(Records shown begins)
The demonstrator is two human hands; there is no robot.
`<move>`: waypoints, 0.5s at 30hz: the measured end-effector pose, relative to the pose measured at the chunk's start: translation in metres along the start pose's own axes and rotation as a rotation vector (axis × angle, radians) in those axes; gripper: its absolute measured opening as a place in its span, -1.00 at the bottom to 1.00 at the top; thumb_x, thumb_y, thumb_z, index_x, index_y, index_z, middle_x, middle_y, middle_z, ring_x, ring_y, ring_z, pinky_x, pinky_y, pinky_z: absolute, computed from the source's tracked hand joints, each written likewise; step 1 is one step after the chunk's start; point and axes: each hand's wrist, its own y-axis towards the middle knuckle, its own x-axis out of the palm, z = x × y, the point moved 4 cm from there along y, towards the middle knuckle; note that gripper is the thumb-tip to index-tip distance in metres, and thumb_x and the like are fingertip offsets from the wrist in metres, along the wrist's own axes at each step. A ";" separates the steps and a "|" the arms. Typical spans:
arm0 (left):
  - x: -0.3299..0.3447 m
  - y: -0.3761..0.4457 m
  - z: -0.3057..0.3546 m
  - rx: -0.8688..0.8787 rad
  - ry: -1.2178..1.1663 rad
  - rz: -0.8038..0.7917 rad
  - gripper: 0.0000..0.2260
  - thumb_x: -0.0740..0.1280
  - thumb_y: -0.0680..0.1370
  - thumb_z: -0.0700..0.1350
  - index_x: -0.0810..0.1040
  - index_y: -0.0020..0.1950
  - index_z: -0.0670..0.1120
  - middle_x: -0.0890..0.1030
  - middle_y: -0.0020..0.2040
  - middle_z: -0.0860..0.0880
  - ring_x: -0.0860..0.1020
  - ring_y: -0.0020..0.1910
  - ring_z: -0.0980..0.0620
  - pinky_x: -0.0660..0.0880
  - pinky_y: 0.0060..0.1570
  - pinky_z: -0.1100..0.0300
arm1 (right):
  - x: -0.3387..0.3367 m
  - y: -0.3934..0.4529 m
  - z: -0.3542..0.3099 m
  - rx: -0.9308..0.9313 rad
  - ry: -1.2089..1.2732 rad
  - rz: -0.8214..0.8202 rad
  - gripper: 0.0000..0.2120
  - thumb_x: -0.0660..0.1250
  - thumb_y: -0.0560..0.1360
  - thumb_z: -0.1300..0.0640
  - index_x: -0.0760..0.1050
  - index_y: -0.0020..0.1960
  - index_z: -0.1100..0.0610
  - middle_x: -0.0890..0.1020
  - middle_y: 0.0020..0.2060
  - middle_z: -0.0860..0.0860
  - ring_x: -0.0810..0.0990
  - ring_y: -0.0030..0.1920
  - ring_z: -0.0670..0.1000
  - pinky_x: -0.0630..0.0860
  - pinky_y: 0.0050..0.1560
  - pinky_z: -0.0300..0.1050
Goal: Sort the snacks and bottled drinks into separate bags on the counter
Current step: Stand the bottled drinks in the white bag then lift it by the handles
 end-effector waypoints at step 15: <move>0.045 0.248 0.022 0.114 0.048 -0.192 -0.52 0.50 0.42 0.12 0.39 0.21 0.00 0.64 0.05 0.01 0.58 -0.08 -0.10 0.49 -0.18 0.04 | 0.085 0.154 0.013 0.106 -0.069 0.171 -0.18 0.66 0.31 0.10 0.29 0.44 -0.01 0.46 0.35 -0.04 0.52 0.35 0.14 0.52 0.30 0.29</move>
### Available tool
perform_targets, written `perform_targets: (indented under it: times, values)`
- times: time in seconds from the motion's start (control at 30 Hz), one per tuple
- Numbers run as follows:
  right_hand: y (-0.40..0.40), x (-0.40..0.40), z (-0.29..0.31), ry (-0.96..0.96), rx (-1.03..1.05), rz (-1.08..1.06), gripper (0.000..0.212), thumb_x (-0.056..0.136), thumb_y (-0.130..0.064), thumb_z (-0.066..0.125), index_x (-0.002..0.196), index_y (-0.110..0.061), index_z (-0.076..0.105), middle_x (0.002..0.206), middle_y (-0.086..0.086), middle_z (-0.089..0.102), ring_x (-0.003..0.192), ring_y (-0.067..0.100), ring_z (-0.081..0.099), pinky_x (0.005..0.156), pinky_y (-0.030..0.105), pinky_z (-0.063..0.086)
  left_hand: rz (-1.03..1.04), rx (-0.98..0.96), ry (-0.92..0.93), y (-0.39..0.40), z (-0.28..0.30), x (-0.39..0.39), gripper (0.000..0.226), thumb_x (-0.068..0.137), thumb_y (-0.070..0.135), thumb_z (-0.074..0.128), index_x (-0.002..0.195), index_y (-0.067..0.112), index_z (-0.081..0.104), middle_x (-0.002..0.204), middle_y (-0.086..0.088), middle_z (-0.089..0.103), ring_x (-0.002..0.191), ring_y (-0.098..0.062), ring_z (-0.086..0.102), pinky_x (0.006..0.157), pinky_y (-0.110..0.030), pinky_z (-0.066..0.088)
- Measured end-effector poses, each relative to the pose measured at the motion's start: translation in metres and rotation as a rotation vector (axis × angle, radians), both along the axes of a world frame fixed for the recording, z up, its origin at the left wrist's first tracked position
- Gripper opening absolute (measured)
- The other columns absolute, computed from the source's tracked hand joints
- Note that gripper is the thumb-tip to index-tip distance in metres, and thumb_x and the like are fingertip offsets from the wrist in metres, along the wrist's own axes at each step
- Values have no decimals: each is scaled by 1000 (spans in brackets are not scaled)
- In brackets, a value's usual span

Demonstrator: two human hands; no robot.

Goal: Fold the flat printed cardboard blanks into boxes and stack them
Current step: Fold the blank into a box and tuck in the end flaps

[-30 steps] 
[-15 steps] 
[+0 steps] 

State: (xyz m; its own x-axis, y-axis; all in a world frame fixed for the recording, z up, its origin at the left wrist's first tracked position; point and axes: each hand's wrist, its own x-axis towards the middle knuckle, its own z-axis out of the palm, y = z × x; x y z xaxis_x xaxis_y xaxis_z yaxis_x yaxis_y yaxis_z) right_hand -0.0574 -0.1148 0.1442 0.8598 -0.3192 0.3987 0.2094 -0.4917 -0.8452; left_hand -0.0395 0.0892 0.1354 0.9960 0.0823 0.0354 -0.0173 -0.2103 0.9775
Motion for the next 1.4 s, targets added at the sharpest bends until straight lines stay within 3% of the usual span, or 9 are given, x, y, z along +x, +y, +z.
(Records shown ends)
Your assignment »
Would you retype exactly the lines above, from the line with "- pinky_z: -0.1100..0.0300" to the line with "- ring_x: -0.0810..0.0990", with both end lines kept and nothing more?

Result of the task »
  - pinky_z: -0.1100..0.0300
arm1 (right):
  - x: -0.3387..0.3367 m
  - y: -0.3934..0.4529 m
  - z: -0.3542..0.3099 m
  - rx: -0.9308..0.9313 rad
  - ry: -1.2089..1.2732 rad
  - rz: -0.8214..0.8202 rad
  - gripper: 0.0000..0.2120
  - thumb_x: -0.0660..0.1250
  - thumb_y: -0.0560..0.1360
  - thumb_z: -0.1300..0.0640
  - index_x: -0.0760..0.1050
  - index_y: -0.0020..0.1960
  - index_z: -0.1100..0.0610
  - middle_x: -0.0890..0.1020
  - middle_y: 0.0020..0.2060
  - middle_z: -0.0860..0.0860
  - ring_x: -0.0810..0.0990

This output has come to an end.